The Daily Times in Maryville asked the three school board chairmen in Blount County what they thought about changing the law to allow local governments to charge citizens to view public records.

Two said they saw no need for it in their school districts, while the third appeared to rely on an example that wouldn’t even apply.

The Blount County school board chairman who favored allowing new fees described a situation in which the school district’s fiscal administrator spent several hours writing responses for a citizen about the school district’s budgets. “Each item dealt with finances and interpretation of policy, and he wrote two- to three-paragraph responses to educate the reader about each issue. He spent between 25 hours and 30 hours working on it,” Blount County Board of Education Chairman Trevis Gardner told The Daily Times.

The chairman’s example demonstrates the type of problem with introducing fees for citizens to view public records – the very real possibility that fees could be wrongly attached to all kinds of time spent communicating with citizens, but unrelated to the actual production of public documents.  Do local school districts want to start charging for all the time they spend picking up the phone, formulating answers to citizen questions, giving them information, helping citizens understand how their governments work, dealing with people who are upset?

The Tennessee Public Records Act is simple. It secures the rights of citizens to freely view public records that already exist – records that have already been created with the use of taxpayer money.

S.B. 328/H.B.315, one of the top legislative priorities of the Tennessee School Boards Association, would institute fees to exercise this right, and open a Pandora’s box of misinterpretations and potential fee inflation that could block access to an open government. (To understand how widely misinterpreted open government laws can be, consider that in 2014 some school boards continued to misapply a 1995 Attorney General’s opinion, thinking they had the right to throw TV news crews out of public meetings if they didn’t like how the news agency was covering them.)

Unlike the Blount County school board chairman, the school board chairmen for the Maryville and Alcoa school districts did not think citizens requesting to view public records creates an undue burden, and did not see how they would want to charge for such requests.

Following is an excerpt from The Daily Times’ story: Bill seeks to charge citizens for records inspections:

“I support this legislation,” said Blount County Board of Education Chairman Trevis Gardner. “Our school systems are precariously funded, and this bill gives districts a way to make systems whole when there’s extraordinary demand for staff time.”

Blount County Director of Schools Rob Britt designates Assistant Director of Schools David Murrell and fiscal administrator Troy Logan as record custodians, Gardner said. Murrell addresses curriculum and personnel requests, and Logan addresses financial requests.
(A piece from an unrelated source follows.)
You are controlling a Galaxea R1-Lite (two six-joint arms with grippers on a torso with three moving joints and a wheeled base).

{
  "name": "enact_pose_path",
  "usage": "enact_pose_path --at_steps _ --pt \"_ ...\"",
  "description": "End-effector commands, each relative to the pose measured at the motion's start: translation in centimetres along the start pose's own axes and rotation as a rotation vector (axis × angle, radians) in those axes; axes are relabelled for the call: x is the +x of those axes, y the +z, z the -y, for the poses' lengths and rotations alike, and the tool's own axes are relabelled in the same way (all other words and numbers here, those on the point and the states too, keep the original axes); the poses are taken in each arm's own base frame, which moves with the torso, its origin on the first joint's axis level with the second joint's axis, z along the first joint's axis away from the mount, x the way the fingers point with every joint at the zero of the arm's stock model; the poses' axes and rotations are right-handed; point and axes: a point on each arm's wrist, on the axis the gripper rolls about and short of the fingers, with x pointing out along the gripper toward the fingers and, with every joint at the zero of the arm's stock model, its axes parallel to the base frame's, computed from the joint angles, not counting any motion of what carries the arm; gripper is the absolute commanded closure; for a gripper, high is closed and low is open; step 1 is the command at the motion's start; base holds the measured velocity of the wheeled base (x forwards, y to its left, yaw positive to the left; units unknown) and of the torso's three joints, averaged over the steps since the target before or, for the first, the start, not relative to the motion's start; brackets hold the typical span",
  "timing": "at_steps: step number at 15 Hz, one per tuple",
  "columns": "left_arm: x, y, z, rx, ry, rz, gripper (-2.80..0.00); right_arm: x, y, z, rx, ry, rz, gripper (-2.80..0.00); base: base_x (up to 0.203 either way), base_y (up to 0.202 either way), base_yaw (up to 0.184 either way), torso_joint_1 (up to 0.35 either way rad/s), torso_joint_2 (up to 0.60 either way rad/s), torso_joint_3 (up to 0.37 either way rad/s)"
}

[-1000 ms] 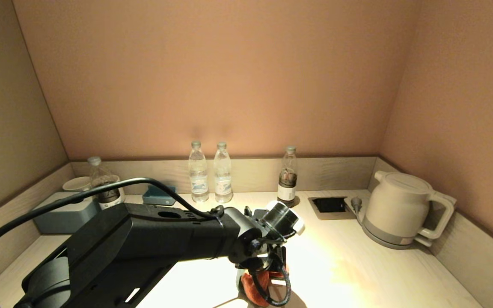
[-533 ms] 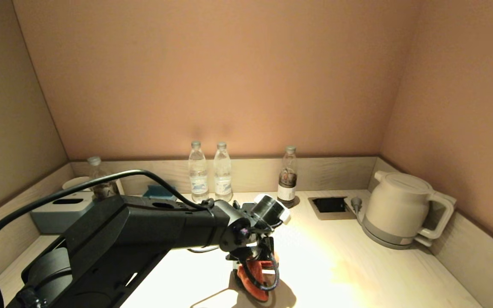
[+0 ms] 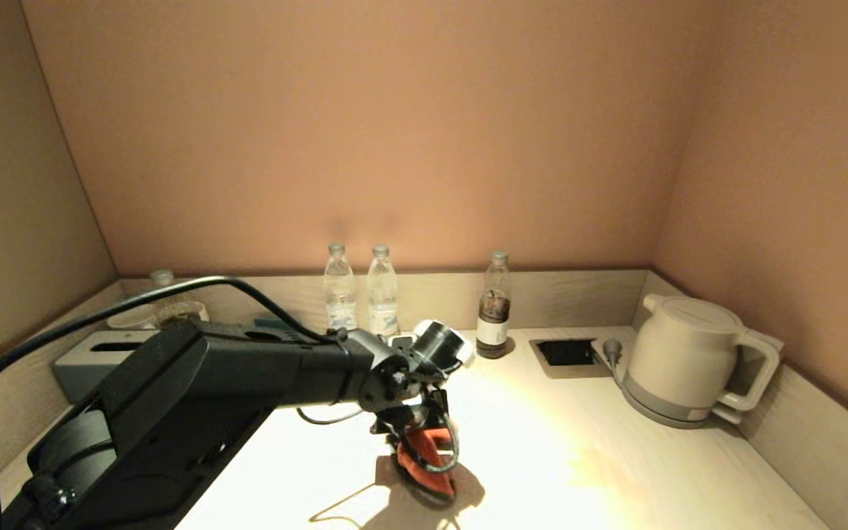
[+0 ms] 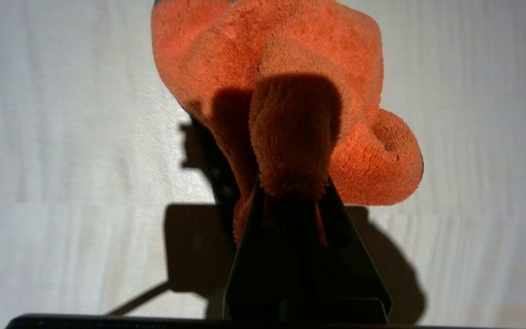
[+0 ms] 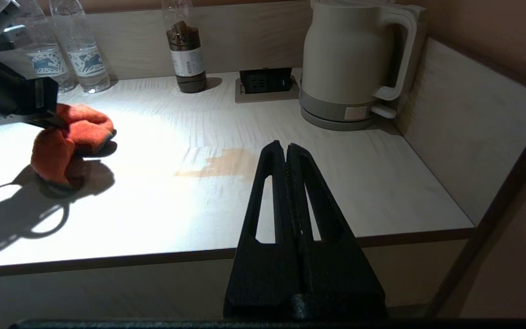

Both are salaried employees.

“We have an expectation that our administrators will make time and respond to these requests,” he said. “However, we don’t want to allocate more resources than we need to the Central Office. We want to direct those resources at the classroom.”

Logan recently responded to a “lengthy, written request” pertaining to 23 budget items, Gardner said. “Each item dealt with finances and interpretation of policy, and he wrote two- to three-paragraph responses to educate the reader about each issue. He spent between 25 hours and 30 hours working on it. If the district got three to four requests of that scale every month, it’d be equivalent to a part-time position that’s unfunded.

“Blount County needs its administrators focused on the classroom, because financial resources are scarce. With an absence of designated state funding, this bill provides us with a way to get funding.”

Cities not affected

“I don’t see the bill impacting us locally,” said Maryville Board of Education Chairman Doug Jenkins. “However, I understand how it could be an issue for larger districts like Metropolitan Nashville (Public Schools) or Shelby County (Schools).

“I don’t think it’s an issue we would address in Maryville. If it became an issue, we would first hold lengthy conversations as a board and meet with community members. I don’t imagine us doing anything with it, though.”

“I don’t think this bill would affect us,” said Alcoa Board of Education Chairman Steve Marsh. “We’re a small district, and we don’t get a lot of public records requests to my knowledge. We wouldn’t address the matter unless it was an issue.”